Comcast's streaming service Peacock grew to 44 million subscribers in Q4 2025, but its losses deepened to $552 million for the quarter, a spike the company attributes to its expensive new NBA rights deal.
A costly victory: The streamer generated $1.6 billion in revenue, a 23% jump from the prior year, but the $552 million deficit marks a sharp downturn from the $372 million shortfall reported in Q4 2024.
Shedding its skin: The expensive streaming gamble is Comcast's answer to its eroding legacy business, which lost nearly 250,000 pay-TV and over 180,000 broadband customers last quarter. The strategy was crystallized by the move to spin off its cable networks into Versant, a move co-CEO Mike Cavanagh says will let NBCUniversal focus squarely on "streaming, live sports and premium content."
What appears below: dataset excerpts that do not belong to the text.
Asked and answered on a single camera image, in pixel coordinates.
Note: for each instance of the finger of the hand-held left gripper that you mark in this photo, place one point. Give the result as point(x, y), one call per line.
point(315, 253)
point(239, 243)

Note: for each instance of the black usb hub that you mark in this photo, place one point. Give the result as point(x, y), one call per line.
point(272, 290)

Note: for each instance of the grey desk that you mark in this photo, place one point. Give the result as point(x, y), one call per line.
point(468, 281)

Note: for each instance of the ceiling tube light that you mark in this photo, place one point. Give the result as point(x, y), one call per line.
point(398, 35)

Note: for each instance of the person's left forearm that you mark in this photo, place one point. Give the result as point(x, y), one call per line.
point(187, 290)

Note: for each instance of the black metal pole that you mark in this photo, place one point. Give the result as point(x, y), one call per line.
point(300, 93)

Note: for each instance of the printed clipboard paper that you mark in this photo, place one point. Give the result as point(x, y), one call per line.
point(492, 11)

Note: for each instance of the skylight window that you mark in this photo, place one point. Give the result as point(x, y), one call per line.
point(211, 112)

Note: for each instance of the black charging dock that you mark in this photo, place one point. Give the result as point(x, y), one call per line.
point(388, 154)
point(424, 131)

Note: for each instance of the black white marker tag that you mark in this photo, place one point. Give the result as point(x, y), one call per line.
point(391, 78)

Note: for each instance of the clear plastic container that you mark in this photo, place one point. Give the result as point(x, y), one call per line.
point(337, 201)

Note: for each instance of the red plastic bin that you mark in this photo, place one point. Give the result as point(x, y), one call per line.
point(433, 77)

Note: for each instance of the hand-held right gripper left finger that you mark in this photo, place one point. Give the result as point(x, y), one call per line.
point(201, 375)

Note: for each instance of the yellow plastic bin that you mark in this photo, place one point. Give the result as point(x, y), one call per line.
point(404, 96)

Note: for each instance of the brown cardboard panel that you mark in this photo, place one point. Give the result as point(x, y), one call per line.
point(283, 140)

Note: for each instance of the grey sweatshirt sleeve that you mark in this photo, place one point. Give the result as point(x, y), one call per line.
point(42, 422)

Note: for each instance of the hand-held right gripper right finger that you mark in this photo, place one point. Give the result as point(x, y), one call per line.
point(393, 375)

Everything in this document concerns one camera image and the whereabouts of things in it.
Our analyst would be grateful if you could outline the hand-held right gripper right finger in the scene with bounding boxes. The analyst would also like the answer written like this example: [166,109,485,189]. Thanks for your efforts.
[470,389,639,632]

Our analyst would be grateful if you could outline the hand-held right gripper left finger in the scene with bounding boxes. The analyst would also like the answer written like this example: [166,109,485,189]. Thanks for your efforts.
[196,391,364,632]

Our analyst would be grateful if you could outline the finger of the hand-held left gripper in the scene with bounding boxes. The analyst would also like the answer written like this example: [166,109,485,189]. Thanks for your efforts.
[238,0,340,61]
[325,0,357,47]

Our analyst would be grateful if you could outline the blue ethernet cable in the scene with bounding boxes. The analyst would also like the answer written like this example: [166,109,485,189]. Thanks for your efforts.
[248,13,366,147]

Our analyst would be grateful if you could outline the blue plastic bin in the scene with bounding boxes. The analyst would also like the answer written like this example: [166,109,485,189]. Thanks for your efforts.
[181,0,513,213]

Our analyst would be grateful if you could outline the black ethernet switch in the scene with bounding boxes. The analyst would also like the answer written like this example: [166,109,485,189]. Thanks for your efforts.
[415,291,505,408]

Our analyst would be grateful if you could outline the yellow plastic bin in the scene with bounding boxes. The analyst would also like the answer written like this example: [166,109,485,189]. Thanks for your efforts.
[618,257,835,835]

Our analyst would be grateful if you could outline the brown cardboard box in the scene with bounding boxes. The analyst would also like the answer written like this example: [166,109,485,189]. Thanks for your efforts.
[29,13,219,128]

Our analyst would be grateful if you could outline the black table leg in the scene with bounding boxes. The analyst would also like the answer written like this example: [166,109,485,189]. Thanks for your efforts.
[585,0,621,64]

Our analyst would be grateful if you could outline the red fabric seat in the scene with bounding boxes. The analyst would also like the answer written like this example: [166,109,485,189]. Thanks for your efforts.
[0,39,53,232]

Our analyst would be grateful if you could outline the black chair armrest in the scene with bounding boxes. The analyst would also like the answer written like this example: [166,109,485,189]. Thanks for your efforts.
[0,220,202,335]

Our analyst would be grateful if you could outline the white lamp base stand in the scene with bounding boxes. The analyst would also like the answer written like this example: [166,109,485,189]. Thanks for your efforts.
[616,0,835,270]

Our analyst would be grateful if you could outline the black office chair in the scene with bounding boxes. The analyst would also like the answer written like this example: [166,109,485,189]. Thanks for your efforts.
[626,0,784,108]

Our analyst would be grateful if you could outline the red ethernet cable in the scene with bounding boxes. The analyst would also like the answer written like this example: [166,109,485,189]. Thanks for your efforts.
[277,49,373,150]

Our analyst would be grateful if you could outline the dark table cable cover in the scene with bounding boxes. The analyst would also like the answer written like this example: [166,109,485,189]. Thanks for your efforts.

Brushing off the red ink: Despite the heavy losses, Comcast executives remain optimistic. CFO Jason Armstrong noted on the company's earnings call that Peacock has "reached meaningful scale," adding that he expects its financial picture to improve substantially in 2026.
Peacock's expensive sports strategy highlights the industry-wide pivot from chasing subscriber growth at all costs to finding a sustainable path to profitability, a balance the company will have to prove it can strike in the year ahead.